### Task requirements
Return all the data verbatim but without images.

### Raw data
·····

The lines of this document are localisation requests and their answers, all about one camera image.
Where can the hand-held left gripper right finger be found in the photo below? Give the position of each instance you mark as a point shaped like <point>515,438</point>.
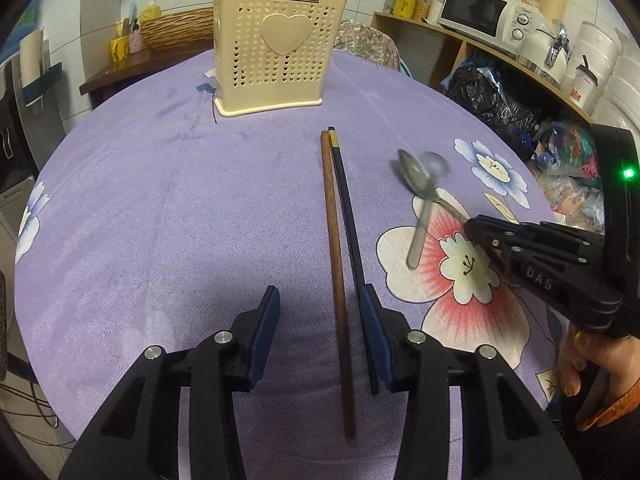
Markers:
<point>375,335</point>

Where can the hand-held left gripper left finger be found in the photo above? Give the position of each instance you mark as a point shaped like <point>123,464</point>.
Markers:
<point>262,330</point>

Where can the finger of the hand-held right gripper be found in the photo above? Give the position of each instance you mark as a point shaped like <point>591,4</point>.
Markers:
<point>500,230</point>
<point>505,260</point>

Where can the brown single chopstick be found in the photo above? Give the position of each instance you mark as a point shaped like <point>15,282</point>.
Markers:
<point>337,285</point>

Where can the metal spoon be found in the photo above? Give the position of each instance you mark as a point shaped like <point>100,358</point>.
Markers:
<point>419,232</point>
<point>414,176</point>

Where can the dark chopstick gold band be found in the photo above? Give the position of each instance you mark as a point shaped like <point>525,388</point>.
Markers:
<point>347,210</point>

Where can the cream perforated cutlery holder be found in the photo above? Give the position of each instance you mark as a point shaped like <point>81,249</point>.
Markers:
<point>250,60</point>

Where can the person's right forearm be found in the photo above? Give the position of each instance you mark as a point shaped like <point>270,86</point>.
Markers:
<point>610,440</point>

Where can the person's right hand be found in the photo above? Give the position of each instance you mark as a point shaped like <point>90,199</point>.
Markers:
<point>575,360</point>

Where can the colourful plastic bag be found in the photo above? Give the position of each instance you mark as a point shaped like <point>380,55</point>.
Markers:
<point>570,160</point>

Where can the black plastic bag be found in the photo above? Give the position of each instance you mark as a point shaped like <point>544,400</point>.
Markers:
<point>490,105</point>

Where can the purple floral tablecloth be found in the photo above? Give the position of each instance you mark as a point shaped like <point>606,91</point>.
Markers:
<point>175,210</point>

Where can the white cup red label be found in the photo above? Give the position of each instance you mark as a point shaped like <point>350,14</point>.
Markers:
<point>582,85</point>

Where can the blue round basin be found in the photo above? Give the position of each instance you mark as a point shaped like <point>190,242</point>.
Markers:
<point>406,69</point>

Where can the stacks of white foam bowls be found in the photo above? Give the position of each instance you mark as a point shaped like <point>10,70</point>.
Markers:
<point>615,70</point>

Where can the wooden shelf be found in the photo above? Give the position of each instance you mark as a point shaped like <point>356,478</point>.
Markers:
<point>415,35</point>

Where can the white microwave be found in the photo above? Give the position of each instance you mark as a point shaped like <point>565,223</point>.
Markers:
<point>472,12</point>

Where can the floral cloth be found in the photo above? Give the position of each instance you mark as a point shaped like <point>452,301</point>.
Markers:
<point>365,42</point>

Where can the small wicker holder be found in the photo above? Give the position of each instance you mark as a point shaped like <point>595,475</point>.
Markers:
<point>422,7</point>

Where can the dark wooden counter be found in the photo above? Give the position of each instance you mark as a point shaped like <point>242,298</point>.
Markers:
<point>130,72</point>

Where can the yellow cup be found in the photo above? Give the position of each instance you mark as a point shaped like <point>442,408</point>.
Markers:
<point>119,52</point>

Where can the patterned toothbrush cup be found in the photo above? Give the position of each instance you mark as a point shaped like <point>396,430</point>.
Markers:
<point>135,42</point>

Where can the wicker basket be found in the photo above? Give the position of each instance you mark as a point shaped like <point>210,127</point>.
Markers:
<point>175,27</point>

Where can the yellow soap bottle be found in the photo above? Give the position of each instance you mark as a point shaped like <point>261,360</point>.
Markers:
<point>150,10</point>

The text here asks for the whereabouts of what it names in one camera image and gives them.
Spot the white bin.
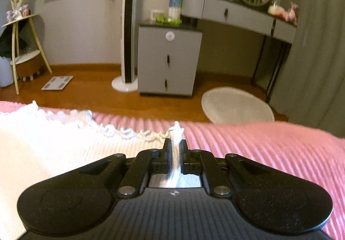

·····

### Result
The lines of this document are localisation requests and their answers, all about one camera image.
Where can the hand-held left gripper right finger be found in the photo below? Give the position of each instance you mark as a point shaped like <point>515,438</point>.
Markers:
<point>375,335</point>

Where can the hand-held left gripper left finger be found in the photo above? Give the position of each instance you mark as a point shaped like <point>123,464</point>.
Markers:
<point>262,330</point>

Where can the finger of the hand-held right gripper be found in the photo above? Give the position of each instance you mark as a point shaped like <point>591,4</point>.
Markers:
<point>500,230</point>
<point>505,260</point>

Where can the brown single chopstick be found in the photo above? Give the position of each instance you mark as a point shaped like <point>15,282</point>.
Markers:
<point>337,285</point>

Where can the metal spoon be found in the photo above? Give the position of each instance you mark as a point shaped like <point>100,358</point>.
Markers:
<point>419,232</point>
<point>414,176</point>

Where can the dark chopstick gold band be found in the photo above? Give the position of each instance you mark as a point shaped like <point>525,388</point>.
Markers:
<point>347,210</point>

Where can the cream perforated cutlery holder be found in the photo above? Give the position of each instance you mark as a point shaped like <point>81,249</point>.
Markers:
<point>250,60</point>

Where can the person's right forearm be found in the photo above? Give the position of each instance you mark as a point shaped like <point>270,86</point>.
Markers:
<point>610,440</point>

Where can the person's right hand be found in the photo above? Give the position of each instance you mark as a point shaped like <point>90,199</point>.
Markers:
<point>575,360</point>

Where can the colourful plastic bag be found in the photo above? Give the position of each instance you mark as a point shaped like <point>380,55</point>.
Markers:
<point>570,160</point>

Where can the black plastic bag be found in the photo above? Give the position of each instance you mark as a point shaped like <point>544,400</point>.
Markers:
<point>490,105</point>

Where can the purple floral tablecloth be found in the photo above? Give the position of each instance you mark as a point shaped like <point>606,91</point>.
Markers:
<point>175,210</point>

Where can the white cup red label be found in the photo above? Give the position of each instance you mark as a point shaped like <point>350,14</point>.
Markers:
<point>582,85</point>

Where can the blue round basin be found in the photo above? Give the position of each instance you mark as a point shaped like <point>190,242</point>.
Markers:
<point>406,69</point>

Where can the stacks of white foam bowls be found in the photo above? Give the position of each instance you mark as a point shaped like <point>10,70</point>.
Markers:
<point>615,70</point>

Where can the wooden shelf be found in the photo above? Give the position of each instance you mark as a point shaped like <point>356,478</point>.
Markers:
<point>415,35</point>

Where can the white microwave be found in the photo above? Give the position of each instance you mark as a point shaped like <point>565,223</point>.
Markers:
<point>472,12</point>

Where can the floral cloth be found in the photo above? Give the position of each instance you mark as a point shaped like <point>452,301</point>.
Markers:
<point>365,42</point>

Where can the small wicker holder be found in the photo above? Give the position of each instance you mark as a point shaped like <point>595,475</point>.
Markers:
<point>422,7</point>

Where can the dark wooden counter be found in the photo above? Give the position of each instance you mark as a point shaped like <point>242,298</point>.
Markers:
<point>130,72</point>

Where can the yellow cup be found in the photo above? Give the position of each instance you mark as a point shaped like <point>442,408</point>.
Markers:
<point>119,52</point>

Where can the patterned toothbrush cup be found in the photo above? Give the position of each instance you mark as a point shaped like <point>396,430</point>.
Markers:
<point>135,42</point>

Where can the wicker basket be found in the photo above? Give the position of each instance you mark as a point shaped like <point>210,127</point>.
Markers:
<point>175,27</point>

Where can the yellow soap bottle be found in the photo above? Give the position of each instance you mark as a point shaped like <point>261,360</point>.
Markers:
<point>150,10</point>

The text here asks for the whereabouts of what it names in one camera image and gives them.
Spot the white bin.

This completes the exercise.